Mi padre no hizo comentario alguno. Movió la cabeza y se quedó pensativo mirando al bosque donde él había estado apenas hacía tres horas. Una luna de cuernos menguantes empezaba a asomar por encima de los picachos de la cordillera que se extendía al sur. El atardecer prematuro llegaba cargado de presagios que yo no sabía cómo interpretar. Pasado un rato, ya con las primeras estrellas parpadeando en el firmamento, volvieron a escucharse voces ininteligibles unos instantes, y en seguida se hizo de nuevo el silencio; un silencio que, no sé por qué, venía ya desde por la mañana imponiéndole al ambiente una sensación general de tragedia.
—¿No habrá…? —empezó a preguntar mi madre.
—No, por favor —respondió mi padre—. ¿Estás loca? A estas horas no sale y por esa cuesta, mucho menos. Es muy extraño que por ahí anduviese nadie que no quisiera ser visto. Y menos al atardecer, que es cuando van los pastores a encerrar el ganado… Si no han matado a algún infeliz que andaba por allí tan tranquilo… —Movió la frente para ahuyentar los malos pensamientos—. En fin, no voy a empezar a pensar mal.
Entonces mi padre me puso la mano en la cabeza y me atrajo hacia él en una muestra de afecto bastante infrecuente. Yo me apreté contra sus piernas y, consciente de que disfrutaba de su protección, sentí ganas de llorar de felicidad. No sabía lo que me pasaba. En pocos minutos cruzaron por mi mente muchas ideas extrañas. Recordé las palabras de Celsa y de pronto sentí como si un latido de esperanza me animase por dentro. «Y si ha sido el diablo —pensé—. ¿Habrán matado al diablo?». La idea me entusiasmó. Luego me puse a pensar en profundidad sobre el asunto y comprendí, no sé por qué, que mi ilusión carecía de fundamento. El diablo debía de ser demasiado astuto como para ponerse a tiro de los guardias.

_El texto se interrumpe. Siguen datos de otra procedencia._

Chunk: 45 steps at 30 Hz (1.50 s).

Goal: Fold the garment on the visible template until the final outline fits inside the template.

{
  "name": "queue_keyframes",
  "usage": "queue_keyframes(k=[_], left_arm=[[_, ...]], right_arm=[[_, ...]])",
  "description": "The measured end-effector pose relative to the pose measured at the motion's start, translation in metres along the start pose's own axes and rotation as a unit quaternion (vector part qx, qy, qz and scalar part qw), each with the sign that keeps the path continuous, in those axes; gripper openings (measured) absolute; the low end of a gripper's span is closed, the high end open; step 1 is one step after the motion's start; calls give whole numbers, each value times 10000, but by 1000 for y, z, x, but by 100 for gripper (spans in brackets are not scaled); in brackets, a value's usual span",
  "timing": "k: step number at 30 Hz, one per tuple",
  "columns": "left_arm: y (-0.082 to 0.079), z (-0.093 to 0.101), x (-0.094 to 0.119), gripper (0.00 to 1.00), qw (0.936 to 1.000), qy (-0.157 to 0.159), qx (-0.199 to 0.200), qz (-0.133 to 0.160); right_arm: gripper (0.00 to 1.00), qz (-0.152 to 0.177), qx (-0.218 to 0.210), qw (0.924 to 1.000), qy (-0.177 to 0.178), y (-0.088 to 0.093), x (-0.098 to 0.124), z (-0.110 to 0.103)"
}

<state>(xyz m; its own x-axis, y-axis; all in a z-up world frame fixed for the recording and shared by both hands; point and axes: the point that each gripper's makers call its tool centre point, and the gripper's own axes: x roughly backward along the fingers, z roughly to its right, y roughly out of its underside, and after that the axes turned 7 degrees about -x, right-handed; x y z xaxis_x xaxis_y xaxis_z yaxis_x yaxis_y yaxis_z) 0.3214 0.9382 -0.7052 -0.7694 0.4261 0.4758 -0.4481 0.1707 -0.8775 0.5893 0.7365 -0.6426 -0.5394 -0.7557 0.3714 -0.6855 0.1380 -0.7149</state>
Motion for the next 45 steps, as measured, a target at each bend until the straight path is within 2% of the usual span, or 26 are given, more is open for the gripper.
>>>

No tenía muchos conocimientos religiosos, pero hasta donde sabía, después de escuchar a Celsa tantas veces, el diablo se metía dentro de las personas, pero nunca adquiría forma de ser humano. Lo que adquiría a menudo, eso sí, era forma de animal, con rabo y cuernos, que caminaba con dos patas, y los guardias contra quien habían disparado era contra unos hombres, seguramente del maquis. Tal vez los que habían atracado en el caserío del puerto.
Las campanas de la iglesia llamando al rosario me sacaron de mi ensimismamiento. Mi madre estaba en el piso de arriba. Mi padre había echado a andar solo carretera abajo, hacia la plaza.
—Voy a acercarme al café. A ver si me entero de algo. No salgáis de casa, vuelvo en seguida.